Britt Ekland is a Swedish actress who first became famous in 1964 after her marriage to actor Peter Sellers. She has been featured in several films and television shows, including William Friedkin’s “The Night They Raided Minsky’s” in 1968, “Machine Gun McCain” in 1969, and the crime film “Get Carter” in 1971, which established her as a “Blonde Bombshell” type of character.
Ekland is best known for her role as a Bond girl in the 1974 film “The Man with the Golden Gun.” Being a Bond girl was a good experience for Ekland, and she speaks about that time fondly. The exposure from the role helped her appear in more projects, and eventually, she broke out of being typecast in similar roles.
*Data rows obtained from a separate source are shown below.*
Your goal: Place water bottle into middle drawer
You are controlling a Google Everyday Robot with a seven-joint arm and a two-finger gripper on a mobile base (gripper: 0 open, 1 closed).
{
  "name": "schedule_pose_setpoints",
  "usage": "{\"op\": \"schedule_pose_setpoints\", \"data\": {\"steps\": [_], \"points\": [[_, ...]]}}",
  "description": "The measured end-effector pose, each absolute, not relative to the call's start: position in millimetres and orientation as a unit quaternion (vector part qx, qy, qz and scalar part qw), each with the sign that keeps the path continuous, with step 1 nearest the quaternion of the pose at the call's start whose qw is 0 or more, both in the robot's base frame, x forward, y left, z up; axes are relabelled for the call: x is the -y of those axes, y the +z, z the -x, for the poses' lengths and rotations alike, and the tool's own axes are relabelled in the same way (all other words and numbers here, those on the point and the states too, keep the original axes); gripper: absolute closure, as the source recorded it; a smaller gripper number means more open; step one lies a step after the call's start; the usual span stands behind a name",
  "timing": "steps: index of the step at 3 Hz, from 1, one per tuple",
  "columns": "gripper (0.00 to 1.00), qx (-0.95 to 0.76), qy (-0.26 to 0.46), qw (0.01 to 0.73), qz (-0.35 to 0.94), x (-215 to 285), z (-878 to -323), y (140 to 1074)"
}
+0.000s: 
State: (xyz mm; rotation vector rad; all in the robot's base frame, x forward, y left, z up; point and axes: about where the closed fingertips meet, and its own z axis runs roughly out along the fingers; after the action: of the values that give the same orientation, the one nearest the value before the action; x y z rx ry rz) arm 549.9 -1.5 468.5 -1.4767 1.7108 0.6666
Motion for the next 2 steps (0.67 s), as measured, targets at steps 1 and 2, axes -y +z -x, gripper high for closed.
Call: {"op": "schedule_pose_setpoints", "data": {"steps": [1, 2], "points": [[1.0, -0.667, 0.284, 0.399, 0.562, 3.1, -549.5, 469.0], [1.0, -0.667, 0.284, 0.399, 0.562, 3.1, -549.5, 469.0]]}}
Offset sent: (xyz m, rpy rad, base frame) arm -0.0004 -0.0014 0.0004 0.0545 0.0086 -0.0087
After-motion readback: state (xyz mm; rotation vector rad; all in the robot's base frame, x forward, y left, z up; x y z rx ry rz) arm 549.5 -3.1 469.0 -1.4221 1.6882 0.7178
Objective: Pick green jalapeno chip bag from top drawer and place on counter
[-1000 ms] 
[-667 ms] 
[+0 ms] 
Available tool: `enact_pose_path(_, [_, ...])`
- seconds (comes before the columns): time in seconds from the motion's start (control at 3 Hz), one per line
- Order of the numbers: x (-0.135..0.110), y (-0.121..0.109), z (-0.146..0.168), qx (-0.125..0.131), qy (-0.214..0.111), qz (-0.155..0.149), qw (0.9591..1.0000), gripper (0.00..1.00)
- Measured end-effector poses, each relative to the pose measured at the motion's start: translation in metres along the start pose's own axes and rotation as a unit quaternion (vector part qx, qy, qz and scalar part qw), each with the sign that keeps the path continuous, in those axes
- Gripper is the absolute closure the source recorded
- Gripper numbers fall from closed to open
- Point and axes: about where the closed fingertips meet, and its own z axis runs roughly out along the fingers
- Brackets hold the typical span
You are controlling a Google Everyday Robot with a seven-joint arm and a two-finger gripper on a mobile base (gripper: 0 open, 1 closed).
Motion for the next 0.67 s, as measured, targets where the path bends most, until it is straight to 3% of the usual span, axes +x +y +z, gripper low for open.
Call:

Beginning in the 1970s, Ekland was in multiple horror films, including the adaptation of Agatha Christie’s “Endless Night” and the anthology film “Asylum.” She was also in the cult horror film “The Wicker Man” in 1973. You could say that Ekland found a lot of success playing similar characters in all of her projects, but she did diversify her roles later in her career and has also been a successful stage performer.
Ekland today is still working at age 80 and shows no signs of slowing down. However, she has expressed some regrets from her youth. When she was younger, Ekland underwent several cosmetic procedures and admitted that she would not make the same decision if she could do it over again. Read on to learn more about Ekland and her struggles with her appearance.
Ekland was born on October 6, 1942, in Stockholm, Sweden. Her mother, Maj Britt, was a secretary while her father, Sven Axel Eklund, ran an upmarket clothing store in Stockholm and was captain of the Swedish national curling team. The actress has three younger brothers.
When she was a child, Ekland was overweight and struggled with her self-image. She told People Magazine back in 1980, “I was very heavy. God, I was brutal-looking. I always tried to be funny to make up for the fact that I was fat and ugly.” It took Ekland a long time to unlearn those harmful thought processes, and it’s safe to say they contributed to her decision to get plastic surgery later in life.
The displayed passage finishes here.